What’s interesting about the charismatic tech leader, who was named “CEO of the Year” by various financial publications throughout the 2000s, is that he rose to rock star status as a tech curator and marketer in an era when the music industry completely fell apart financially. Many music and financial analysts agree that it was Steve Jobs who not only saved the music industry with the iPod and iTunes, but he also inspired companies in other industries to dump last century’s rigid suit and tie playbook in favor of a cool, casual and creative approach.
Kutcher vs. Jobs
The idea that Kutcher, who is popular but isn’t exactly considered one of Hollywood’s brightest stars, plays a tech genius who overshadowed the hippest rock stars in the music business, gives the film a certain unique contrast. From the film’s trailer it appears that “Jobs” has a chance of at least doing what the film “Lincoln” did, which is make people forget it’s just a movie and make them feel they are experiencing history.
But as the actual President Lincoln said, “you can’t fool all of the people all of the time,” the film is going to be a tough sell no matter what to diehard Steve Jobs fans who have access to hours of real Steve Jobs video footage on YouTube. It’s like if you had the choice of driving to a theater and paying for a fake performance or watching the real thing at home for free, what would you choose?

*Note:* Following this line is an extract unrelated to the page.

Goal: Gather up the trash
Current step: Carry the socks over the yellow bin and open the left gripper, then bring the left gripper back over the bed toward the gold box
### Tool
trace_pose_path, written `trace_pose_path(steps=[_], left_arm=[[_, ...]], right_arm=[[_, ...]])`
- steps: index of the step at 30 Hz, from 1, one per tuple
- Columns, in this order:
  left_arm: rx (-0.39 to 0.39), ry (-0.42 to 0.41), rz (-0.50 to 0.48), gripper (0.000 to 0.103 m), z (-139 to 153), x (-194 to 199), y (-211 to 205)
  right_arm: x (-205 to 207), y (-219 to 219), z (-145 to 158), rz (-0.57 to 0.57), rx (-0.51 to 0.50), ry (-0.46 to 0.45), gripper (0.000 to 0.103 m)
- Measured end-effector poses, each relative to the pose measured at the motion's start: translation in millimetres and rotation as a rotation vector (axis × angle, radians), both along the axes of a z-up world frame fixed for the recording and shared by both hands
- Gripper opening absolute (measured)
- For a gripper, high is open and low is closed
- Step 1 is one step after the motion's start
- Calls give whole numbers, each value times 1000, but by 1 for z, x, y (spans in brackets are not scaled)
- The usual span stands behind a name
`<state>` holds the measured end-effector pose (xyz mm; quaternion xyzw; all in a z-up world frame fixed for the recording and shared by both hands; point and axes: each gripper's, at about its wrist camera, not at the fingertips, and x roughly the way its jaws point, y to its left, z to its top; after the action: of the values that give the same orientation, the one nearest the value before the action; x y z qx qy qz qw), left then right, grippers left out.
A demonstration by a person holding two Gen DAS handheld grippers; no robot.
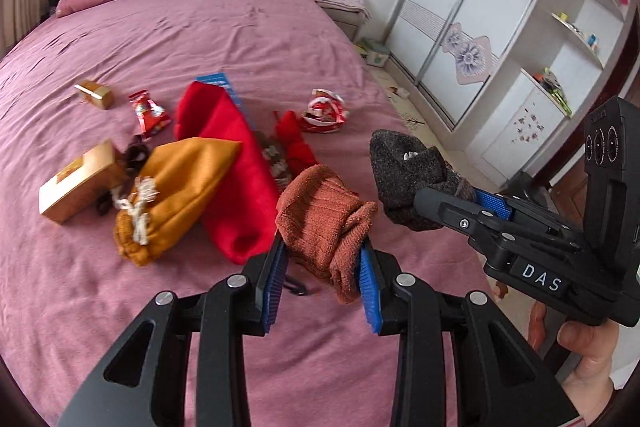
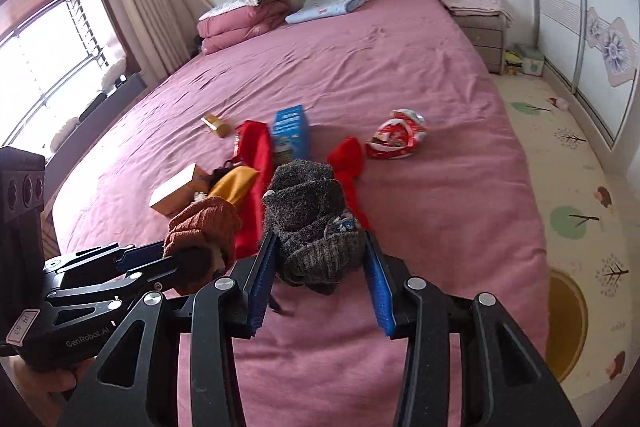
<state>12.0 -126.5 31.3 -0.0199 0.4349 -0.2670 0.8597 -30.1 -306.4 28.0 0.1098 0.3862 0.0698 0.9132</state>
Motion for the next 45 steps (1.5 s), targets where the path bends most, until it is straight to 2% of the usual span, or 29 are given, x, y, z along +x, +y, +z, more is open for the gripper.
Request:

The Hollywood formula of creating documentaries around pop culture legends has worked in the past, but it’s unclear if this type of portrayal just two years after Steve’s death will fly the way movies like “JFK” and “The Doors” did back in the 1990s when the internet was just an underground rumor.
Technically, Jobs was an Artist
As a CEO, Jobs was a different kind of celebrity than a politician, singer or tech guru in Silicon Valley. He wasn’t really a computer programmer like Mark Zuckerberg or a corporate baron like Bill Gates. Jobs was closer to an artist who wanted to change the world. Jobs wasn’t just interested in geeky gadgets or zeroes and ones, as he was also one of the founders of computer animated movie giant Pixar, which he eventually sold to Disney.
In that sense, the movie could be fascinating to people who love innovative technology and are tired of typical Hollywood formulas. There is nothing dull about the actual Steve Jobs story, so that alone gives the film a special edge to begin with. Given that foundation, it shouldn’t be hard for the film to present an amazing drama, as long as it sticks with just the facts.
Compelling or Shallow?
Ordinarily, a film about a CEO or a tech genius might be considered a narrow niche for Hollywood marketers. Hollywood tends to stay close to a short list of formulas for the sake of feeding its most loyal movie goers the same themes over and over. But Jobs was an icon bigger than Hollywood, as he lived to see his company earn more money in a quarter than any blockbuster makes in a year. Jobs even lived to see his company surpass his rival Microsoft in profits, making him the ultimate king of tech, perhaps of all time.
The film focuses more on the early career of Steve Jobs when he and Steve Wozniak were hippies growing up in the San Francisco Bay Area. It’s not clear how well the mainstream knows this part of his story, as Jobs did not really emerge as a household name until his second run at Apple starting in the late 90s. There are still many people who assume that IBM or HP started the PC business back in the 80s, but it was really Jobs and Wozniak who started the home computer revolution in the late 70s.
They did it with a little help from their friends, drawing inspiration from companies like Xerox Parc and Hewlett-Packard with their computers, printers and HP inkjet cartridges, but it was mostly Jobs’ vision to turn computers into personal tools beyond corporate and government offices. He wanted computers in every school and every home to empower people, especially with self-publishing. It will be interesting to see how well the film dares to educate its audience.